The judge must rule within 90 days of last Thursday's concluding arguments and has said he will rule no later than Nov. 18. "But he could rule today," said one lawyer working on the case.

A ruling against municipal GIC interests also will confuse the life insurer's rehabilitation, according to counsel for trustee banks. "It would also have a negative impact on the rehabilitation of Executive Life," said John Grenfell, a partner with Pillsbury Sutro & Madison and lawyer for the trustees. "We would be obliged to pursue all other appellate remedies; we would set off on a further litigation saga.

If Judge Lewin rules in favor of the GCIs, Mr. Grenfell said, the process of selling Executive Life to one of the interested bidders can proceed.

The most likely candidate for winning the right to purchase Executive Life appears to be the National Organization of Life and Health Guaranty Associations. The life insurance industry trade group, known as NOLHGA, has the support of Mr. Garamendi and the participation of all the nation's major life insurers.

A ruling for municipal GICs would send each bidder back to the drawing board to amend their bids. In most cases, the bids easily could be adjusted to include the municipal claimants in the distribution of available assets. For NOLHGA, however, a GIC victory would increase its total liability, according to Mr. Grenfell.

He explained that NOLHGA -- an association representing the individual states' guarantee funds -- represents the actual guarantors of the Executive Life annuity and life insurance policies. As such, NOLHGA members are on the hook for whatever shortfalls result from the firm's rehabilitation. Recognition of municipal GICs would mean less money for other claimants and more liabilities for NOLHGA, Mr. Grenfell said.

"If we win, it will probably reduce the payment to the other policyholders by something like 9 cents" on the dollar, he said. "If we lose, our recovery falls from 71 cents to zero."

NOLHGA this week completed the finishing touches of its bid for Executive Life. The association won approval from Mr. Garamendi last month but had to comply with several conditions, including far stronger cash and credit commitment than originally put forth.

The bid's cash commitment Monday was boosted to $300 million from $5 million, and 21 member insurers stepped up with a $1 billion credit line. As a measure of further security, the same member firms -- including the largest life insurers in the county -- established a future capacity reservation of $1.25 billion, which NOLHGA officials do not expect to use.

For the bondholders, trustee banks, and underwriters involved with Executive Life GICs, it appears irrelevant which bidder wins the right to Executive Life's customers, junk bond portfolio, and liabilities. The real issue for them hinges on whether Mr. Garamendi's attempts to deal the municipal GICs out of the game is successful.

Carl Rubenstein, partner at Rubenstein & Perry and counsel representing the insurance commissioner, said that prior opinions from the California insurance department stated that municipal GICs were not insurance contracts, "even though they were sold by insurance companies."

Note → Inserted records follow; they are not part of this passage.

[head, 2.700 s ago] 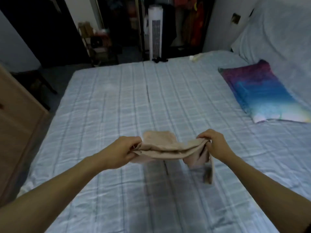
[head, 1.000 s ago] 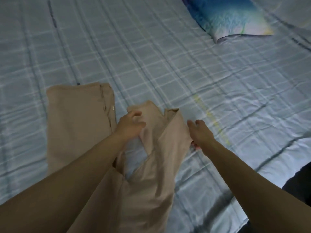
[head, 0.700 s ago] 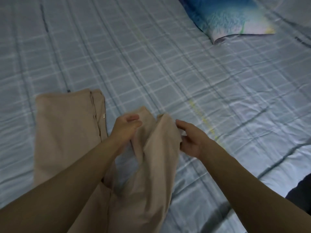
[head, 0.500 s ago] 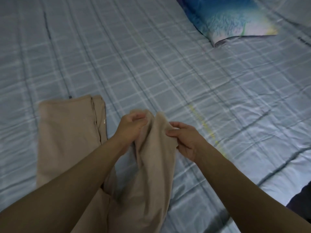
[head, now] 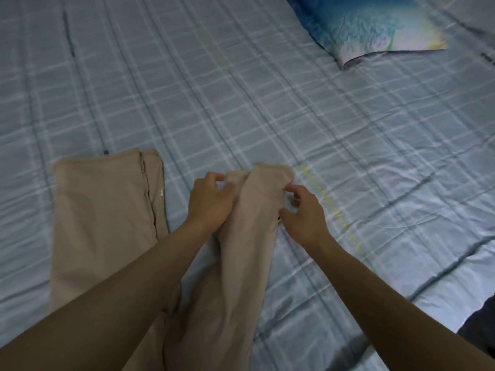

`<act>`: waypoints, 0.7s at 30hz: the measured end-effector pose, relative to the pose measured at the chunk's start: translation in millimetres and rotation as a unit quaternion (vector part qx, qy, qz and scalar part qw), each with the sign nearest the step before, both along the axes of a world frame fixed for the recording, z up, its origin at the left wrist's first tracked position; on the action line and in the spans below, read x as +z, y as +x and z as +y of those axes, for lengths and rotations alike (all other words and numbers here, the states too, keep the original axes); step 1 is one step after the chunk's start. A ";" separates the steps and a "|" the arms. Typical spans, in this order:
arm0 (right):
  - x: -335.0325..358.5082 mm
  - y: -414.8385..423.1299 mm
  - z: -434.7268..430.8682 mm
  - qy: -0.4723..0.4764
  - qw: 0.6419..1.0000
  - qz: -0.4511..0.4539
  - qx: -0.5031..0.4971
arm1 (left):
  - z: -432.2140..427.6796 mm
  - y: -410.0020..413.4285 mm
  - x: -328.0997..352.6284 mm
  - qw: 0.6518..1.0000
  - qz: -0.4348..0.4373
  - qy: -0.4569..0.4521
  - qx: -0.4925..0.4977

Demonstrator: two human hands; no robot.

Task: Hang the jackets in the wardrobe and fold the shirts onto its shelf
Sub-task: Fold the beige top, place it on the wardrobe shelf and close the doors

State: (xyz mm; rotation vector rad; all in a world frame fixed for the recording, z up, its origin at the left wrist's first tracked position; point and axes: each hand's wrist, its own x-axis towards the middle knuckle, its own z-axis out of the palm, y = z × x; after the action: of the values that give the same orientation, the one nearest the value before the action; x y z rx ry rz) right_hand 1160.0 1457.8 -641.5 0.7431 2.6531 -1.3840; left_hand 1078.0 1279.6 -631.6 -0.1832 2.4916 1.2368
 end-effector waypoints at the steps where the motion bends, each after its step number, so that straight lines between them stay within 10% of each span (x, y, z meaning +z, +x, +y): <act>1: -1.3 0.2 -1.1 0.006 0.999 -0.022 -0.028 | -2.1 5.2 -4.1 0.999 -0.011 -0.023 -0.034; 11: 5.4 -31.8 -19.5 -0.189 0.971 -0.076 -0.122 | 23.7 -2.7 -17.8 0.999 -0.039 -0.013 -0.036; 17: 21.6 -19.6 -10.8 -0.211 0.963 0.121 -0.113 | 33.8 -17.4 -0.4 0.965 -0.068 0.231 -0.109; 21: -0.1 -13.3 5.8 -0.165 0.966 0.059 -0.189 | 39.3 -23.3 -15.7 0.992 -0.007 0.006 -0.127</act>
State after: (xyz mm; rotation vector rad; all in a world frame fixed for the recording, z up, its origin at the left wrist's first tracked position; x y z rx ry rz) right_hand 1146.7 1463.6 -641.7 1.1954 2.3414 -1.9554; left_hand 1054.8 1318.9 -647.3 0.1259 2.4051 1.1395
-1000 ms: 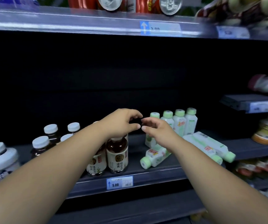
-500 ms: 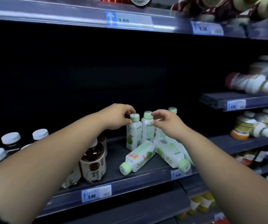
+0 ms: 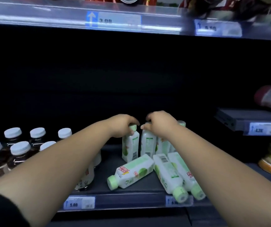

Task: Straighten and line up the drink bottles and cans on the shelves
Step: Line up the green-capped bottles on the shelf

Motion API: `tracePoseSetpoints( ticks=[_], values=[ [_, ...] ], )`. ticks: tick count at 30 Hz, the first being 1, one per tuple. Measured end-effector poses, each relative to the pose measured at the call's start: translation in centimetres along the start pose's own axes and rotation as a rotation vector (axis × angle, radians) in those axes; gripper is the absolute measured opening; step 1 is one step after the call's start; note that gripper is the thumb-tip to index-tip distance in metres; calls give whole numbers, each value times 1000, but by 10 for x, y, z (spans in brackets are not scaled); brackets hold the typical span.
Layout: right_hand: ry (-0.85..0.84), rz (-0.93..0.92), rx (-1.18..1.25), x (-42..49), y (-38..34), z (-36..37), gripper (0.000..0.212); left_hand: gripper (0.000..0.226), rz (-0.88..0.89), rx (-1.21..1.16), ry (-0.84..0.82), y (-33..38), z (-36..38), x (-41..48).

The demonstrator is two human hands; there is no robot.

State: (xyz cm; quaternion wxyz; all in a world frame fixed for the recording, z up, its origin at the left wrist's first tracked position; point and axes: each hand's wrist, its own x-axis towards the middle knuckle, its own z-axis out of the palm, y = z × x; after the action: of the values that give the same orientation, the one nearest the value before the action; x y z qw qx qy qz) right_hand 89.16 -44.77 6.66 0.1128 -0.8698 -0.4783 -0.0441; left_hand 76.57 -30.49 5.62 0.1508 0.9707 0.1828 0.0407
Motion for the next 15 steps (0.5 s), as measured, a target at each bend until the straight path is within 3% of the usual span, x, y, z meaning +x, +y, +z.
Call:
tracePoseSetpoints(
  ticks=[3, 10, 15],
  values=[
    [-44, -5, 23, 5, 0, 2, 42, 52, -16, 85, -52, -4, -14, -4],
    [-119, -130, 475, 6, 3, 7, 33, 51, -57, 65, -30, -24, -25, -17],
    [-214, -181, 641, 6, -7, 12, 27, 51, -55, 10, -24, -31, -23, -15]
  ],
)
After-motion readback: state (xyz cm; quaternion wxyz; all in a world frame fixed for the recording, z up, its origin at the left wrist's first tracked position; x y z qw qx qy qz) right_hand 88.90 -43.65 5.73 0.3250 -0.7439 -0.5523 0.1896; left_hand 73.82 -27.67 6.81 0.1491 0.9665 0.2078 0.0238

Other factors mitigating against the municipal GICs include a shadow rating of A2 from Moody's Investors Service, which contrasted sharply with Standard & Poor's Corp.'s AAA; "discounted" trading activity that has put many of the bonds at stake into speculators' hands; and a 1988 California Legislature ruling that states they are not insurance, he said.

Lawyers for the municipal trustees said the case brought by Mr. Rubenstein was not "credible."

Mr. Rubenstein "admitted in the closing arguments that he had not proven all the things he had said about Drexel [Burnham Lambert Inc.] and the great conspiracy," Mr. Grenfell said. "And the judge indicated that he would not base his ruling on that. We don't feel he had credible evidence or a credible theory.